In a crowded summer destination like the Hamptons, Esposito and Mirras found companies were willing to pay big for innovative and interactive advertising. Big enough, in fact, that it covers operating costs, and riders don’t have to pay a dime.

By the following summer, Mirras had left Morgan Stanley to run operations for the Free Ride full-time. They added additional routes in South Florida and Santa Monica, California, and were soon partnering with household brands like JetBlue, Corona, Coco-Cola, and, later, L’Oreal. Since then, ad revenues have surpassed seven-figures, nearly doubling every year, according to Esposito.

Not only are the cars wrapped in fun, cheeky advertisements, some of the companies provide freebies, like cold drinks, snacks, and beauty product samples, to riders. Plus, an iPad inside each car doubles as an interactive video advertisement and photo booth.

Esposito eventually quit his job at consulting company Accenture to join Mirras to bring the Free Ride to other cities around the country.

“I think a lot of people nowadays look at startups as a way to get away from a desk job, but you really need to create the startup before you can take that leap, and I think that’s something we both did well,” Esposito said.

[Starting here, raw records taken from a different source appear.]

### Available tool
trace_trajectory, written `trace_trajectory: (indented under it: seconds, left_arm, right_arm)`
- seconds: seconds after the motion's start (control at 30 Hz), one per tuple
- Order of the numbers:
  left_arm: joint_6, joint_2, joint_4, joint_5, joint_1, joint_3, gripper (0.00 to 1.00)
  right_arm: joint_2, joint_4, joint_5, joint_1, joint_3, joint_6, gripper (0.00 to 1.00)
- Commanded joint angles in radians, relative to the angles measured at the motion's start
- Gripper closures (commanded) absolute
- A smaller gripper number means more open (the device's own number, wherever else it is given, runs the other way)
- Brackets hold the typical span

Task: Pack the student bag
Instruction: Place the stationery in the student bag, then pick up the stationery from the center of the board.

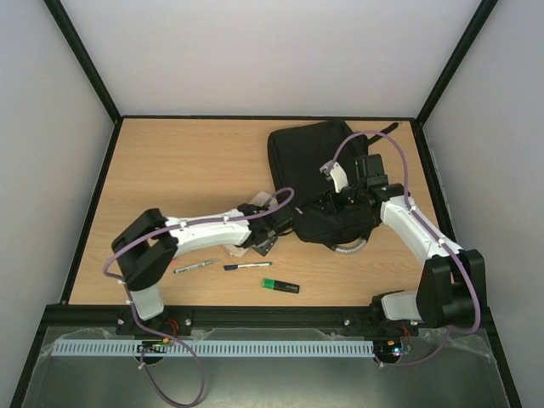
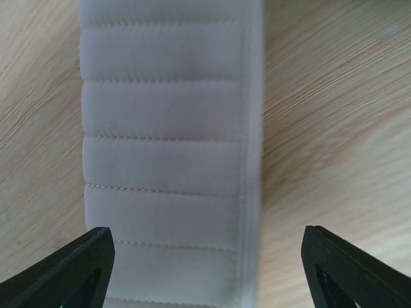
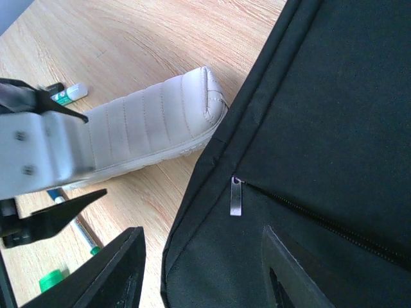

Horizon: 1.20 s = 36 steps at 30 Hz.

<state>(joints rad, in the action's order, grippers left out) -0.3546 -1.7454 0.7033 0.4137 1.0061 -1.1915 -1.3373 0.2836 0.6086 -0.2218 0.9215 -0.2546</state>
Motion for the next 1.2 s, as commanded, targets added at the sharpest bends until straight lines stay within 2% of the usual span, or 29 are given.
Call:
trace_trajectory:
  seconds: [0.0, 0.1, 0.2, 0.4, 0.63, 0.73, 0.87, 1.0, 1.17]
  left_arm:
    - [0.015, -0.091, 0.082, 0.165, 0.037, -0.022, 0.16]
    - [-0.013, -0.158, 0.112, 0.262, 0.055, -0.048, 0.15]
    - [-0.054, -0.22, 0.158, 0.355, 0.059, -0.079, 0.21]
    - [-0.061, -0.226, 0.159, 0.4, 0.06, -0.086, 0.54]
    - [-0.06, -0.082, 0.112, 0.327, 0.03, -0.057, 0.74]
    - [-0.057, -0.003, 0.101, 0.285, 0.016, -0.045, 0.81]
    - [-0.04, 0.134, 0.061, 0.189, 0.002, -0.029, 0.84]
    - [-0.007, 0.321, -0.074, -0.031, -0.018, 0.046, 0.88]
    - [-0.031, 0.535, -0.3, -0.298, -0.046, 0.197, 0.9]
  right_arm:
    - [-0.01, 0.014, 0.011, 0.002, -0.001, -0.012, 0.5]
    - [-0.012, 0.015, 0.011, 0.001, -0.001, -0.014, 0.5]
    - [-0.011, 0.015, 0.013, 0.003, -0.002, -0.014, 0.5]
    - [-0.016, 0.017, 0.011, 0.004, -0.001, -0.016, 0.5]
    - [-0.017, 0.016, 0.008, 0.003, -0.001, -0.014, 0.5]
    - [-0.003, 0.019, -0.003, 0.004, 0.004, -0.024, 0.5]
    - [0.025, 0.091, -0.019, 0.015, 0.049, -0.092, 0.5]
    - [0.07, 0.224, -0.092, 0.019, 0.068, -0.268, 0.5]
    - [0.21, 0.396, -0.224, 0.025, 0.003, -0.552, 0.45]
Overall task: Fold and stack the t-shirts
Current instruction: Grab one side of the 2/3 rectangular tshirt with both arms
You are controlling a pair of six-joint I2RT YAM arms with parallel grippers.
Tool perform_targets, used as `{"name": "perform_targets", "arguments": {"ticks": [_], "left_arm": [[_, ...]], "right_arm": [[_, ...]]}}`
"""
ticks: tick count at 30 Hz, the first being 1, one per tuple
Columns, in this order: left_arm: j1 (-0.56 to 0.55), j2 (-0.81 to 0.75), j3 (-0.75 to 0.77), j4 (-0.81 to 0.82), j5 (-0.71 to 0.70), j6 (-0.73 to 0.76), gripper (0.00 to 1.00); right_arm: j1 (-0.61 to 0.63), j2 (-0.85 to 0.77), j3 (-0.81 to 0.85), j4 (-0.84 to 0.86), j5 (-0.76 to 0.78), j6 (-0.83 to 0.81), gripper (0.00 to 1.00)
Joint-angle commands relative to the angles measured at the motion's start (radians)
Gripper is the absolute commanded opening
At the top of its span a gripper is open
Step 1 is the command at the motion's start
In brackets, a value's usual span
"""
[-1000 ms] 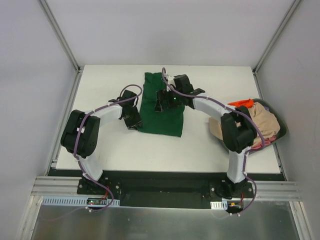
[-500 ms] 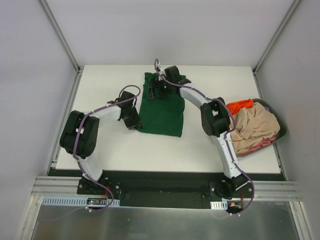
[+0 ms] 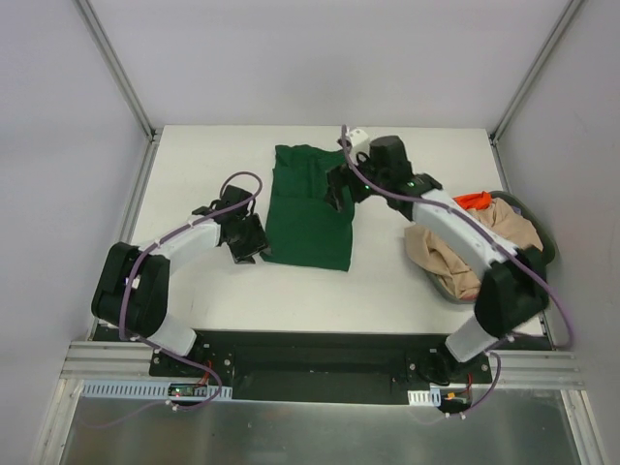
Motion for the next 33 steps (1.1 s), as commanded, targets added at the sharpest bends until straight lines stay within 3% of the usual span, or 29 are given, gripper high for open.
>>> {"name": "perform_targets", "arguments": {"ticks": [1,7,11,14,23,26,33], "left_arm": [[0.004,-0.071,-0.032,-0.028,-0.001,-0.001,0.52],[0.004,-0.004,0.012,-0.023,-0.029,0.001,0.52],[0.006,0.07,0.055,-0.02,-0.02,0.002,0.49],[0.007,0.108,0.075,-0.019,-0.011,-0.005,0.42],[0.024,0.194,0.108,-0.016,0.008,0.007,0.18],[0.033,0.205,0.102,-0.017,0.012,0.012,0.0],[0.053,0.196,0.071,-0.016,0.025,0.009,0.0]], "right_arm": [[0.032,-0.22,-0.293,0.044,0.024,-0.106,0.96],[0.167,-0.354,-0.55,0.079,0.122,-0.15,0.96],[0.227,-0.294,-0.556,0.061,0.121,-0.204,0.97],[0.248,-0.22,-0.512,0.023,0.147,-0.216,0.99],[0.266,-0.058,-0.42,0.0,0.207,-0.261,0.87],[0.271,-0.024,-0.409,-0.014,0.218,-0.259,0.82],[0.306,0.025,-0.415,-0.042,0.257,-0.221,0.66]]}}
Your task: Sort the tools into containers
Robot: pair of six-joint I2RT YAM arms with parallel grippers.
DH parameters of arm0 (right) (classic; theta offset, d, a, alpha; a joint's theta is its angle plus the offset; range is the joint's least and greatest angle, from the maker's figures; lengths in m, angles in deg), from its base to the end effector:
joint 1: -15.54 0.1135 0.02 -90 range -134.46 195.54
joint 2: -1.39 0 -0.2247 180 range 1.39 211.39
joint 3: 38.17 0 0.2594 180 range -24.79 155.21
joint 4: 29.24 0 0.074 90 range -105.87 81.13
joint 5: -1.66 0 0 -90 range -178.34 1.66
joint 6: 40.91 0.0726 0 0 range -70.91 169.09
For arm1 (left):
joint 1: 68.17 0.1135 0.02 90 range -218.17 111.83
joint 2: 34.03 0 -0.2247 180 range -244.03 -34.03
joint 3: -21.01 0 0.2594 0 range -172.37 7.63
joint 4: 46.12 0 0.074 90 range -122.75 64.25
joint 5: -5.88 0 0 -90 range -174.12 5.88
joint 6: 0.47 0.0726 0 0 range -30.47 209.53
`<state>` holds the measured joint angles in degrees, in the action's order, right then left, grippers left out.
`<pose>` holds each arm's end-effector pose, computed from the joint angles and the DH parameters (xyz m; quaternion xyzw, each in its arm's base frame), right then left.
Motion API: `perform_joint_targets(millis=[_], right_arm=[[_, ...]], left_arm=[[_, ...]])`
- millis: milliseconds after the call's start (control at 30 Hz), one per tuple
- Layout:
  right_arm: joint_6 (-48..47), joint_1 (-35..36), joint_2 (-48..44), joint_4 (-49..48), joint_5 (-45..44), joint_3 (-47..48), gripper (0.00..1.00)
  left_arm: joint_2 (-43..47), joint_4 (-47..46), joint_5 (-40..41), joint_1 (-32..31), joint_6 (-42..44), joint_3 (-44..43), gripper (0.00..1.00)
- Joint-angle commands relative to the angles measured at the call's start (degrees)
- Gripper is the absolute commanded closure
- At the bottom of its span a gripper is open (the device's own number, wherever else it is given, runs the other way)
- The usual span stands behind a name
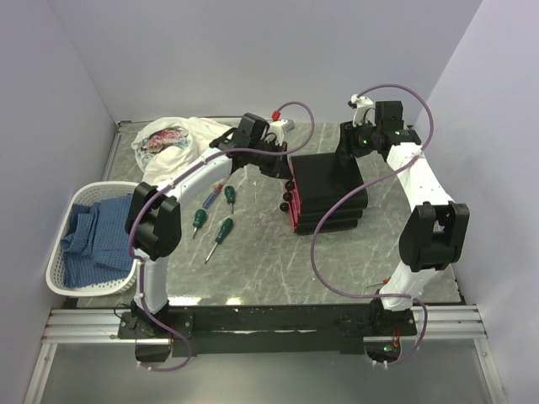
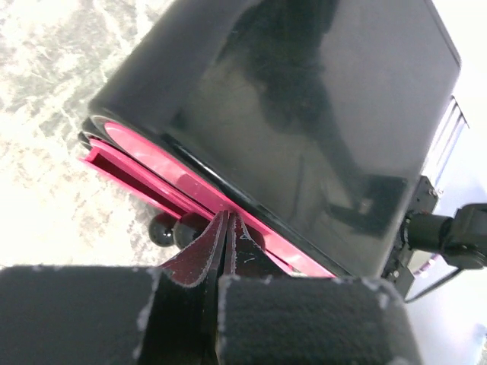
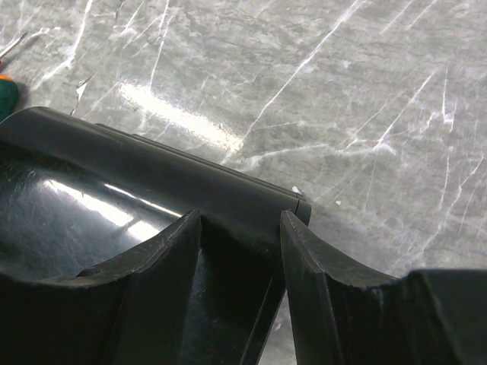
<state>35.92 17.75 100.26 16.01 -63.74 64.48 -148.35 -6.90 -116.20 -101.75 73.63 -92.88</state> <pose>0.4169 0.0463 0.2599 -0.2060 0.8710 0.1550 0.4182 0.3755 -0.2955 0.2298 0.2498 0.8414 -0.3982 0.2666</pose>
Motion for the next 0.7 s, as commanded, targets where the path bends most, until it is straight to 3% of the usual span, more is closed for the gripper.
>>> perform_joint_targets(millis=[0,100,133,200,267,333,467,500,533,667], right_arm=[[-0.7,0.8,2.8,5.6,-1.9,-1.5,0.46],[-0.7,0.8,2.8,5.7,-2.0,-1.3,0.46],[-0.8,0.9,2.7,5.7,-2.0,-1.3,0.46],[-0.9,0.8,2.6,5.8,-2.0,-1.3,0.46],[-0.9,0.9,2.3,5.7,-1.9,-1.6,0.46],[-1.1,0.9,2.5,5.8,-2.1,-1.6,0.46],[-1.9,1.1,2.6,6.3,-3.3,-1.6,0.46],[-2.2,1.2,2.7,6.4,-4.0,-1.5,0.46],[-2.4,1.3,2.7,6.7,-4.3,-1.3,0.46],[-3.7,1.8,2.9,7.8,-5.8,-0.7,0.45]], left_arm=[[-0.8,-1.6,-5.8,-2.5,0.3,-3.6,0.99],[-0.1,-0.5,-0.6,-2.7,-0.6,-1.9,0.94],[0.5,0.4,2.4,-2.7,-0.6,-0.8,0.83],[3.7,3.1,13.2,-2.3,-1.1,1.2,0.7],[8.2,3.5,13.3,0.7,-2.2,6.3,0.58],[11.4,3.3,11.9,3.2,-4.7,11.3,0.44],[18.9,-4.5,2.2,9.0,-8.1,21.4,0.32],[19.6,-7.6,-0.2,9.8,-12.2,23.7,0.3],[20.0,-11.3,-6.6,10.5,-14.7,28.7,0.3],[15.2,-35.4,-19.8,12.9,-26.8,36.3,0.28]])
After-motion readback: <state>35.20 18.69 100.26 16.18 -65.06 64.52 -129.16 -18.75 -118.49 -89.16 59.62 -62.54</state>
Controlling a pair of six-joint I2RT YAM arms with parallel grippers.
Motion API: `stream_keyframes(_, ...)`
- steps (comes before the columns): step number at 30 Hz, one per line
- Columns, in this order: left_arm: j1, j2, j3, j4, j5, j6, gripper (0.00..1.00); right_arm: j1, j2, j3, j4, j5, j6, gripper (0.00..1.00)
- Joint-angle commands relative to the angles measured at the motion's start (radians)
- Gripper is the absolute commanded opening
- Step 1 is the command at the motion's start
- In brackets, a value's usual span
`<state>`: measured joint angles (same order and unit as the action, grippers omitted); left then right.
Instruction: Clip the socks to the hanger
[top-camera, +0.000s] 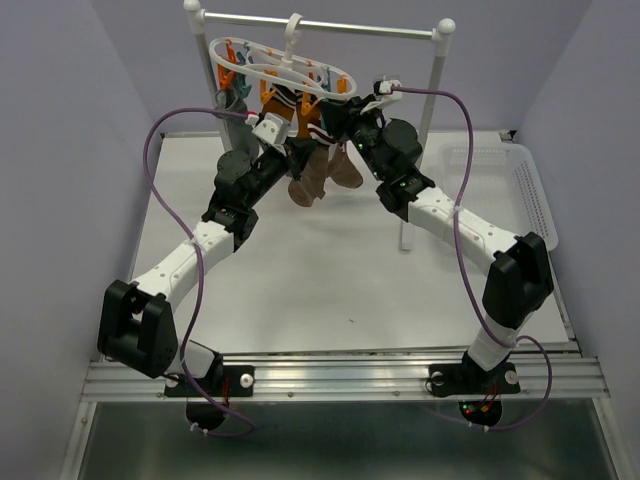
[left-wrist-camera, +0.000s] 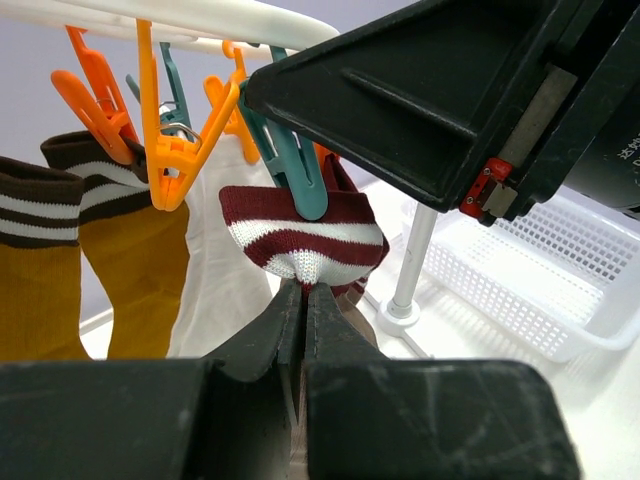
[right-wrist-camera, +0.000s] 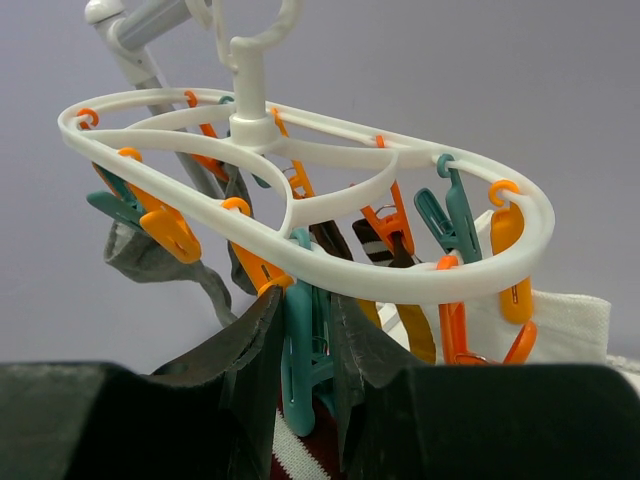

They recently started expanding beyond beach-only routes. Late last year, they partnered with the city of San Diego to launch FRED, Free Ride Everywhere Downtown, an e-hailing service covering about a two-mile radius within the city.

Esposito calls it a “micro-transit solution” because it fills a gap that buses, trains, yellow cabs, and even Uber and Lyft don’t fill: short, free rides you can request via an app or hail from the street.

“The response was tremendous, we had over 20,000 people sign up for the app within the first six weeks of the program, and almost 4,000 rides a week in San Diego,” Esposito said.

Esposito envisions a more efficient, eco-friendly, and data-driven solution to public transit, and says other municipalities have reached out to bring the Free Ride to their cities as well. “The idea of having three buses that carry 25 passengers running all the time is just horribly inefficient,” he said. “That’s really where our eyes kind of opened up and we said, why have three caterpillars when we can have 20 ants?”

The Free Ride currently operates a fleet of 82 shuttles — all driven by Free Ride employees rather than contractors — operating throughout the Hamptons, South Florida, Southern California, and the Jersey Shore, each with its own operating hours and pre-determined route. Cars that aren’t being used in one market, like New York during the winter, are either transferred to a busier market, or used for private events.

To date, the company has given 1 million free rides.

“We haven’t burned an ounce of fuel doing it and it’s really been exciting seeing the business pivot from what was once a fun, little beach shuttle idea into now what we see as being a huge micro-transit solution that’s applicable in areas all over the country and all over the world,” Esposito said.